Pokemon Go developer’s new AR Pikmin Bloom game has arrived

Earlier in the year we learned that Niantic, the creators of smash-hit mobile AR game Pokemon Go, were working with Nintendo again on a similar title in the Pikmin universe.

Pikmin Bloom launched today in Australia and Singapore on the series' 20th anniversary and will be rolling out to other regions around the globe in "the next few days", according to a tweet from the company.

As with Pokemon Go, the new Pikmin Bloom title features gameplay that encourages and heavily relies on the player walking and exploring their real world surroundings – a reality that is much more possible as global vaccine rollouts reinstate freedoms in a Covid world.

Although somewhat light on gameplay, the launch video shows a Nintendo Mii-esque avatar walking through a virtual rendition of streets while the titular Pikmin plant flowers as you rack up your steps in the real world.

As Niantic states, the game is intended to "inspire people to go outside, explore their neighborhoods, and have fun at the same time", all the while encouraging the obvious benefits of walking for your physical and mental health.

Check out Apple's App Store or the Google Play Store to see if Pikmin Bloom has landed for you and, if it hasn't, rest assured it should be arriving in the near future.

Do we need another Pokemon Go?

For those that sighed when they learned another AR mobile game in the same vein as Pokemon Go had been released, it's alright – you don't have to play it. But do the cynics have a point? Do we need another reason for people to bury their face in smartphones as they walk the streets?

While the case against increasing smartphone usage for the sake of physical and mental health is certainly a strong one, some studies conducted on the effects of Pokemon Go specifically have found the opposite to be true for this app.

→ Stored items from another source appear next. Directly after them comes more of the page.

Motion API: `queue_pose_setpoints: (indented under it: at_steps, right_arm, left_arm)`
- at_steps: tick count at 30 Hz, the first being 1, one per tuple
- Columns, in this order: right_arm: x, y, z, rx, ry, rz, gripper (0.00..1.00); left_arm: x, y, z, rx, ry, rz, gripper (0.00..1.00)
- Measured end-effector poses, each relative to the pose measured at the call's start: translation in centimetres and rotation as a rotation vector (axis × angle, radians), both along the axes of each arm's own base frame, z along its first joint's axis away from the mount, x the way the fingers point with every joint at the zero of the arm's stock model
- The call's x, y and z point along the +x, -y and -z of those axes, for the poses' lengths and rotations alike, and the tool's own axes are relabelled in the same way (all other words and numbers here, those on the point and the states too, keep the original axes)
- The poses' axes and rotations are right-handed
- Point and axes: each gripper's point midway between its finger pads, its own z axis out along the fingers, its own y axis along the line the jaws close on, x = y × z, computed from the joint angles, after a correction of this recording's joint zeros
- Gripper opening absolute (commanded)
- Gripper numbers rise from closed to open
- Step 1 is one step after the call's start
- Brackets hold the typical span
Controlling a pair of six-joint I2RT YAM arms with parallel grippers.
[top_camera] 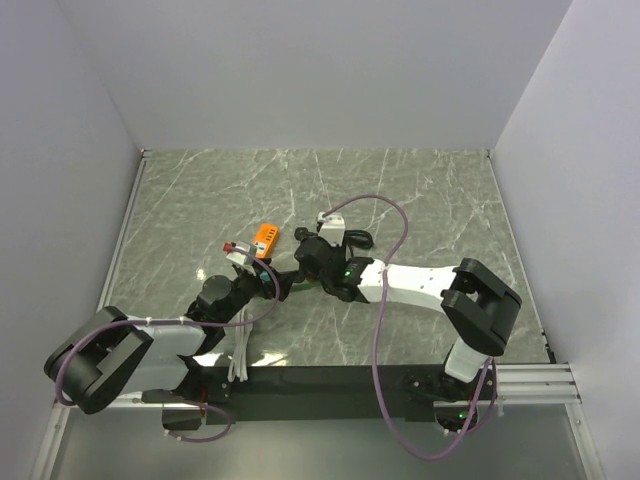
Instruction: Insert the plug
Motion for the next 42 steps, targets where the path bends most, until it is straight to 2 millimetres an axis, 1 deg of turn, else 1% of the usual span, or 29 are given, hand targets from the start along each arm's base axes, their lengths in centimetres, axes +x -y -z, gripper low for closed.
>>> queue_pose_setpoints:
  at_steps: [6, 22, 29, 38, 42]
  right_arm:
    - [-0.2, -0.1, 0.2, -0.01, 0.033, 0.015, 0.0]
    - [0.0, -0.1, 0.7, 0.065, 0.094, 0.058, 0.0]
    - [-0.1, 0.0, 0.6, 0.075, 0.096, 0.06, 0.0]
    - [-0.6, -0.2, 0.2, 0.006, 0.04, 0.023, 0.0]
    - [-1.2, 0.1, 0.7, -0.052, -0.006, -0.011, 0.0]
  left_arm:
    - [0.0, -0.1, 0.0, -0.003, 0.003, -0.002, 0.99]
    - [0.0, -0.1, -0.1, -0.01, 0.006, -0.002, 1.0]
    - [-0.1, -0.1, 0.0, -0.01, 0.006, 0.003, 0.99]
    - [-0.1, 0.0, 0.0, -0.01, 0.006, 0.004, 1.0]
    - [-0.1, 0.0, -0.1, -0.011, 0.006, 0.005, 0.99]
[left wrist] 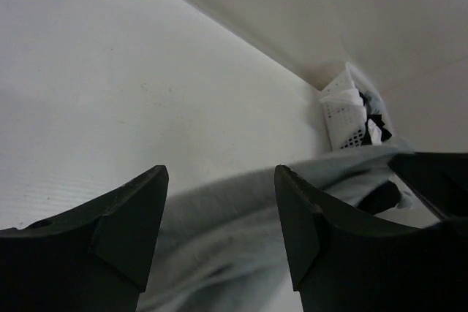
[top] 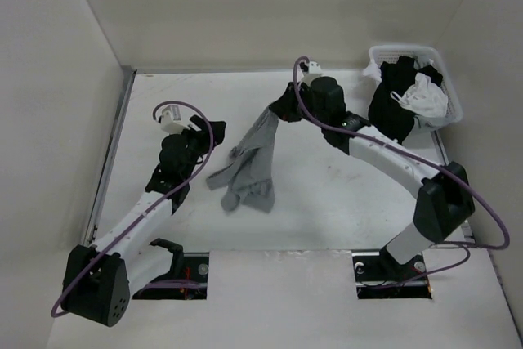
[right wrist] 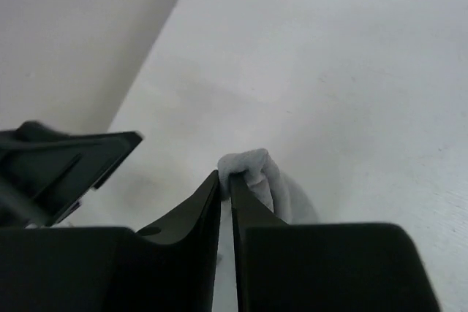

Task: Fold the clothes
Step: Move the tank top to the center of the board, then flatten the tank top out

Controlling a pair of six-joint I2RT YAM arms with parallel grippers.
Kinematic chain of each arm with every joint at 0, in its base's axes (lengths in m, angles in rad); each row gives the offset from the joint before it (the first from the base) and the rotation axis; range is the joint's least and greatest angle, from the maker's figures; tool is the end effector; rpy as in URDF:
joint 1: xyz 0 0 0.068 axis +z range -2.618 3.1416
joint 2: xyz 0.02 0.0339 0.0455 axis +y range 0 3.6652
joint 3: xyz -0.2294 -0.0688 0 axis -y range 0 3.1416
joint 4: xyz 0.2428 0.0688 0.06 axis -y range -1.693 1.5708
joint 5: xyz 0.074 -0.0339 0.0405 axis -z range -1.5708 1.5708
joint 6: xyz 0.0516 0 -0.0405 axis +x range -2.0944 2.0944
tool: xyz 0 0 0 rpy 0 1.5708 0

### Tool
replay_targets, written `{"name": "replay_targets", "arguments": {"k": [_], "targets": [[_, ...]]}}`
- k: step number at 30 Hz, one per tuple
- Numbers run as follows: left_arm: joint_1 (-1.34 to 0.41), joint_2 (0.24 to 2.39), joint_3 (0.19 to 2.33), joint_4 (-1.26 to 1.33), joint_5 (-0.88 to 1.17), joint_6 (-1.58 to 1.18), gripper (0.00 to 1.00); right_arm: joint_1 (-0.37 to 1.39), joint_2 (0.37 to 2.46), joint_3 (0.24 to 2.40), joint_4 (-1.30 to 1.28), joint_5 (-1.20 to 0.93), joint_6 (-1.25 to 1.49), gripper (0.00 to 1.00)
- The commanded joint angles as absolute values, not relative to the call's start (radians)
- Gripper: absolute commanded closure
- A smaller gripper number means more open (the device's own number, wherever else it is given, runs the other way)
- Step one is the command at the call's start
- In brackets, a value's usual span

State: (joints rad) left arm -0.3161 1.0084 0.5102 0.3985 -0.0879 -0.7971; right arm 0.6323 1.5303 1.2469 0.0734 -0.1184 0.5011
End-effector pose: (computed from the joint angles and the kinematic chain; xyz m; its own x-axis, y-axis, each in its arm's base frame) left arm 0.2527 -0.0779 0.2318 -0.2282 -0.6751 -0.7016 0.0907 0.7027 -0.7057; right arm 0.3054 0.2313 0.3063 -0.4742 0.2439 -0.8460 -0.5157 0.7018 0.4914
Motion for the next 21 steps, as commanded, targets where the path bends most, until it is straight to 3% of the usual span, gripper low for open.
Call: {"name": "replay_targets", "arguments": {"k": [1, 3, 6, 7, 8, 10, 12, 14, 17, 20, 21], "targets": [[-0.311, 1.006, 0.521, 0.347, -0.087, -0.799, 0.42, 0.57, 1.544, 1.448, 0.175, -0.097, 0.529, 0.83], [-0.315, 1.011, 0.531, 0.33, -0.101, -0.789, 0.42, 0.535, 1.61, 1.499, 0.146, -0.031, 0.546, 0.75], [-0.323, 1.022, 0.541, 0.279, -0.144, -0.767, 0.44, 0.507, 1.631, 1.447, 0.101, 0.095, 0.58, 0.44], [-0.326, 1.026, 0.545, 0.259, -0.164, -0.755, 0.44, 0.512, 1.614, 1.389, 0.1, 0.119, 0.577, 0.39], [-0.332, 1.034, 0.546, 0.238, -0.19, -0.74, 0.45, 0.512, 1.589, 1.318, 0.109, 0.13, 0.577, 0.4], [-0.343, 1.058, 0.543, 0.19, -0.257, -0.715, 0.48, 0.566, 1.539, 1.176, 0.13, 0.097, 0.578, 0.57], [-0.335, 1.098, 0.529, 0.152, -0.343, -0.71, 0.53, 0.663, 1.51, 1.067, 0.14, 0.048, 0.603, 0.89], [-0.306, 1.153, 0.515, 0.144, -0.382, -0.724, 0.56, 0.784, 1.52, 1.007, 0.135, 0.014, 0.629, 0.96], [-0.248, 1.247, 0.538, 0.158, -0.313, -0.759, 0.54, 0.95, 1.569, 0.965, 0.156, 0.006, 0.678, 0.88], [-0.222, 1.33, 0.569, 0.213, -0.249, -0.791, 0.48, 1.053, 1.626, 0.969, 0.219, 0.014, 0.738, 0.62], [-0.217, 1.359, 0.58, 0.231, -0.247, -0.796, 0.48, 1.073, 1.647, 0.974, 0.242, 0.017, 0.748, 0.57]]}}
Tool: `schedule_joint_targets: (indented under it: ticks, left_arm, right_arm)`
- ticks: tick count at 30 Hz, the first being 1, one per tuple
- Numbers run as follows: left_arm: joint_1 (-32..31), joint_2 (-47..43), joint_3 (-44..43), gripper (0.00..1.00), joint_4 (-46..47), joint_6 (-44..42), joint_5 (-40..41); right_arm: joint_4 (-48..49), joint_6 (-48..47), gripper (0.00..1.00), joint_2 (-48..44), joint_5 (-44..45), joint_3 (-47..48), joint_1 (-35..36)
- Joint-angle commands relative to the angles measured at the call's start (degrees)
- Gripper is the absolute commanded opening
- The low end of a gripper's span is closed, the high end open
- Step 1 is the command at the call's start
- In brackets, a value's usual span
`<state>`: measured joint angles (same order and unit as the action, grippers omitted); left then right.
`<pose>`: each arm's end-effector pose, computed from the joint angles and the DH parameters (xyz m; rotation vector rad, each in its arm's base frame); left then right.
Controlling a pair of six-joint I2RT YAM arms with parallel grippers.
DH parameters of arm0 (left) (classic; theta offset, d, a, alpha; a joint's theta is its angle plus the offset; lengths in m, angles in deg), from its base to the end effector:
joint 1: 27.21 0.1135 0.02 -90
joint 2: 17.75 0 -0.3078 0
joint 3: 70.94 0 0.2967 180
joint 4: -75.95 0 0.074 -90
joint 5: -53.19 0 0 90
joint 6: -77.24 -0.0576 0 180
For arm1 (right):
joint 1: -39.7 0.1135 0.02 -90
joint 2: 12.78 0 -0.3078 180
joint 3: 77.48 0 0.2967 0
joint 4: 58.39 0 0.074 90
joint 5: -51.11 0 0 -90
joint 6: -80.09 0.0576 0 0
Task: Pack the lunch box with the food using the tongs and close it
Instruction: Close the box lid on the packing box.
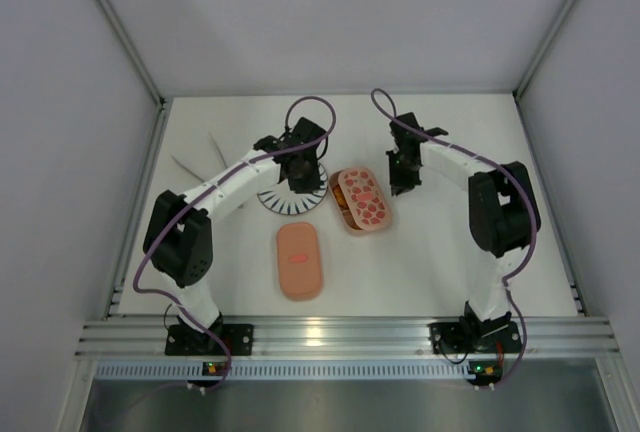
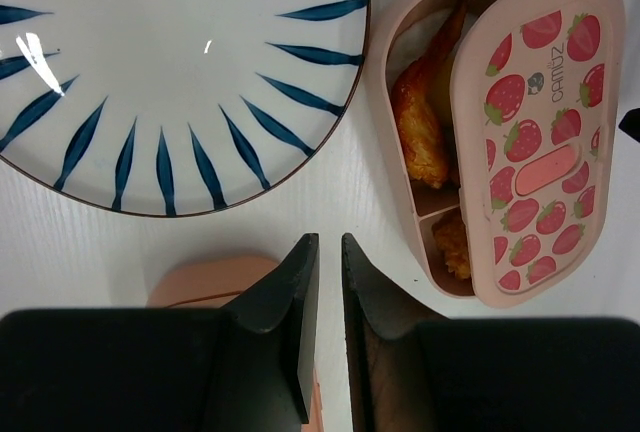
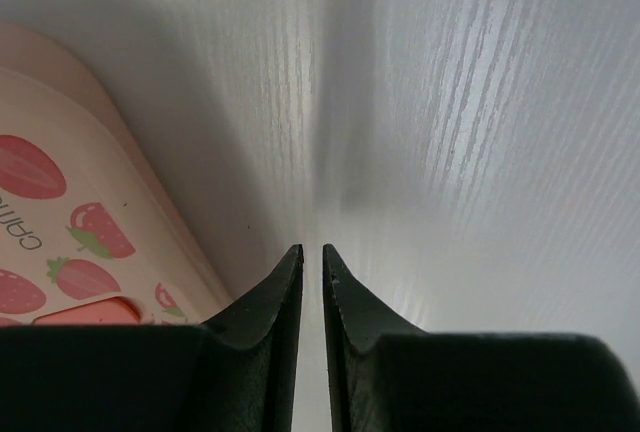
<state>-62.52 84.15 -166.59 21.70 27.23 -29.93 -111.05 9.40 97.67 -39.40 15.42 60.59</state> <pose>0.3655 -0.2504 0.2682 -0.1499 2.6426 -0.2997 0.4249 0.1627 0.1886 -0.0410 2.8144 0.1805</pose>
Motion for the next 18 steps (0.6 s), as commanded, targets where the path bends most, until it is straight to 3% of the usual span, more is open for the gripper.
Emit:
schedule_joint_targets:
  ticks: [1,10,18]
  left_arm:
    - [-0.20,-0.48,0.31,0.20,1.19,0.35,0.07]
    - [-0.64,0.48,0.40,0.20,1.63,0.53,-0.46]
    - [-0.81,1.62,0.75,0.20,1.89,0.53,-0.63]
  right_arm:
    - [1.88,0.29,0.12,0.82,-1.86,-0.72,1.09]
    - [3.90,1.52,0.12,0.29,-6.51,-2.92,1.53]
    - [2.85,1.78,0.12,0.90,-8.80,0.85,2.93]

One such research paper found that users were, on average, taking around 2,000 more steps per day, while another discovered an overall reduction (albeit minor) in psychological distress for players of the game.

Corporate success and addictive qualities aside, if we're going to be presented with smartphone games that truly entrance us, the mental and physical health benefits of those that get us out and about surely should hold preference over those that don't encourage physical and social interaction whatsoever.